La défiance qui en résulte affaiblit la posture de sécurité globale et empêche toute amélioration durable des comportements.
La gestion du risque humain, un consensus sans exécution
La gestion du risque humain s’impose désormais comme un référentiel partagé. Les principes font l’objet d’un consensus large, qu’il s’agisse de la visibilité transverse sur les comportements à risque, des alertes en temps réel ou de la formation personnalisée. Pourtant, seule une minorité d’organisations dispose d’un programme réellement structuré et d’une vision individualisée du risque humain.
Ce décalage traduit un problème d’exécution plus que de conviction. Faute d’outils intégrés et de données exploitables, la majorité des entreprises opère avec une vision fragmentée, dispersée entre indicateurs isolés et dispositifs non corrélés. Le risque humain reste traité après l’incident, au lieu d’être anticipé.
Personnes et agents, un même impératif
La conclusion du rapport ouvre une perspective structurante. Le périmètre de la sécurité ne se limite plus aux salariés. Les agents d’IA, de plus en plus autonomes et intégrés aux processus métier, deviennent des acteurs à part entière du risque. Leur supervision et leur encadrement relèvent désormais des mêmes logiques que celles appliquées aux collaborateurs humains.
Les organisations capables d’intégrer cette double dimension disposeront d’un avantage opérationnel tangible.
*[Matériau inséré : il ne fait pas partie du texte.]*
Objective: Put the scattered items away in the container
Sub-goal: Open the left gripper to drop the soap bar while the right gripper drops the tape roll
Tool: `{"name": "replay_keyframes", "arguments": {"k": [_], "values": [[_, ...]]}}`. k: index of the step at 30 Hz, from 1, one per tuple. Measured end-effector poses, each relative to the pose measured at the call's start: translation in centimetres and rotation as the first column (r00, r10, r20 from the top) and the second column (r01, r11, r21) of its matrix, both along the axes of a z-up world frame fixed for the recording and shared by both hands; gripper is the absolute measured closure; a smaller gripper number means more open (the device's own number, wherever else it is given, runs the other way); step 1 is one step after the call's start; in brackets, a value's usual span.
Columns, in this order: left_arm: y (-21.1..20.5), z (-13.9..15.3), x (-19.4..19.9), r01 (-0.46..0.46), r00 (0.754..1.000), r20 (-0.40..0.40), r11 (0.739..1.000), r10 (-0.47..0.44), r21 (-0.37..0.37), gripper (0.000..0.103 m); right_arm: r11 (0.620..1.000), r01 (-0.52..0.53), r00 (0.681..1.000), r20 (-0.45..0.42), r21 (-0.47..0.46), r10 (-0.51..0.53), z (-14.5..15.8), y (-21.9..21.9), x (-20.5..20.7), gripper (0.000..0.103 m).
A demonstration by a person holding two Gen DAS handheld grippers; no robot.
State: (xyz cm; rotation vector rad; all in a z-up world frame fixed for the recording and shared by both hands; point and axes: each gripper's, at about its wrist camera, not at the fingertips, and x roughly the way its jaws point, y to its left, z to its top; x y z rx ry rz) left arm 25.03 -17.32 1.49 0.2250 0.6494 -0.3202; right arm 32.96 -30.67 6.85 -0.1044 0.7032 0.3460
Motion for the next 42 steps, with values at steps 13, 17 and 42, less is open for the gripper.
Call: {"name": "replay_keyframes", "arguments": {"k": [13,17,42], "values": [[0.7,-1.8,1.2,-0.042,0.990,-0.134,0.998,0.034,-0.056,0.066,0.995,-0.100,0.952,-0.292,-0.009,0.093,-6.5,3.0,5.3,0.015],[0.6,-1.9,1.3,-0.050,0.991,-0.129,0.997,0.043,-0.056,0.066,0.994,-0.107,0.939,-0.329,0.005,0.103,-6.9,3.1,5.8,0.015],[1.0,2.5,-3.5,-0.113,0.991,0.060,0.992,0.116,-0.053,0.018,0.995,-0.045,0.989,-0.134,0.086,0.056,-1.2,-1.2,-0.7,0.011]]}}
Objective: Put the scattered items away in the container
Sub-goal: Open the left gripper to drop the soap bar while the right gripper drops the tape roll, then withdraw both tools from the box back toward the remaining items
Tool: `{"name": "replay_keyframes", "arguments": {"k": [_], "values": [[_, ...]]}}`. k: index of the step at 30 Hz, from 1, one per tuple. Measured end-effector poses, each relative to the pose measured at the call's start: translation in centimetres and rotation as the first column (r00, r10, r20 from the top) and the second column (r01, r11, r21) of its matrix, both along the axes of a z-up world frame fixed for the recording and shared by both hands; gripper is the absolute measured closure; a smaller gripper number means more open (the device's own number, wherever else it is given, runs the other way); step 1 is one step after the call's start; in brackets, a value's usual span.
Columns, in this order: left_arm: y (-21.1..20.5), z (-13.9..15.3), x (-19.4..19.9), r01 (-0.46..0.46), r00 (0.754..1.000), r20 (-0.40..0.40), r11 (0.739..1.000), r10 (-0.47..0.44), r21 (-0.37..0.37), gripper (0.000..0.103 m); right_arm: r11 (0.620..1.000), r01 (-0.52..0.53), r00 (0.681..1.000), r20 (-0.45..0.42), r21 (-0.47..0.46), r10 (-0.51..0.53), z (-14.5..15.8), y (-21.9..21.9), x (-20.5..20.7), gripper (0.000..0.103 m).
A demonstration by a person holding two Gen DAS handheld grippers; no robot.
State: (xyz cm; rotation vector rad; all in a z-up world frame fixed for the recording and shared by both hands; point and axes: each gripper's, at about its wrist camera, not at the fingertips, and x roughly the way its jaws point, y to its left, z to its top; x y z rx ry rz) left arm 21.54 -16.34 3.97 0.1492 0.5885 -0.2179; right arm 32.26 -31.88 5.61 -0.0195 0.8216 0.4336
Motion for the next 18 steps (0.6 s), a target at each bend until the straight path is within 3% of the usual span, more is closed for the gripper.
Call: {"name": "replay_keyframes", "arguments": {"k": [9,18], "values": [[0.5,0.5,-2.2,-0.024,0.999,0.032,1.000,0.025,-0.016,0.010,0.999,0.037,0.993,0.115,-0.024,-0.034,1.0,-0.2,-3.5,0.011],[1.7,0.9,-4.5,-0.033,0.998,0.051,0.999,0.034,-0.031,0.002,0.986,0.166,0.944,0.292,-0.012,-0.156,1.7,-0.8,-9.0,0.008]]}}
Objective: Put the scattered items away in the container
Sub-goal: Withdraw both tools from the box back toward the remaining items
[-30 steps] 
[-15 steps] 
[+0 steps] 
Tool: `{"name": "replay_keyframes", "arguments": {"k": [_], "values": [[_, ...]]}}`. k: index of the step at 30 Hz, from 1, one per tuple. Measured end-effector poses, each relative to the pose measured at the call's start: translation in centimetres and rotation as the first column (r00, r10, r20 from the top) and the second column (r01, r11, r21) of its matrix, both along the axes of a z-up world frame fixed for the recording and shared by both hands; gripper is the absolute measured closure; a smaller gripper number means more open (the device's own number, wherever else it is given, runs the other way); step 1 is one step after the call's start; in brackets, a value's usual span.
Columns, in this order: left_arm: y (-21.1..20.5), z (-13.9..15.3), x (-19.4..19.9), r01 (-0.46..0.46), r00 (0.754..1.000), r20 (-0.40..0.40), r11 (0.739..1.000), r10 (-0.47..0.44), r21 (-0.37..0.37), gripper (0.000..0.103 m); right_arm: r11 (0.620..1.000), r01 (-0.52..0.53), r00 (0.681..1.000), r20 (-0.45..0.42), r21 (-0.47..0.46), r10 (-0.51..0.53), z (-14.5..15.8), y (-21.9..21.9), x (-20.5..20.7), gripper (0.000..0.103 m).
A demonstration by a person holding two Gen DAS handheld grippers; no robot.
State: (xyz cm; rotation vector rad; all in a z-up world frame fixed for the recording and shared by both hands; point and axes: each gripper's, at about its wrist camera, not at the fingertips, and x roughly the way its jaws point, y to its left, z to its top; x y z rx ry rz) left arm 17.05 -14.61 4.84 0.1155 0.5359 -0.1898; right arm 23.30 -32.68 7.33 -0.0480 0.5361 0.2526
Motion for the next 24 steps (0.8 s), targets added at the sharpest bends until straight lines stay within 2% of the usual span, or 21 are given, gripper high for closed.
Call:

À l’inverse, celles qui persistent dans une approche réactive, fondée sur la sanction et le contrôle a posteriori, continueront de subir une érosion de leur posture de sécurité malgré des investissements croissants.
À l’ère de l’IA généralisée, la cybersécurité ne se joue plus uniquement dans les infrastructures ou les outils. Elle se joue dans la capacité des entreprises à comprendre, accompagner et piloter les comportements réels de leurs utilisateurs, humains comme artificiels, au plus près des usages.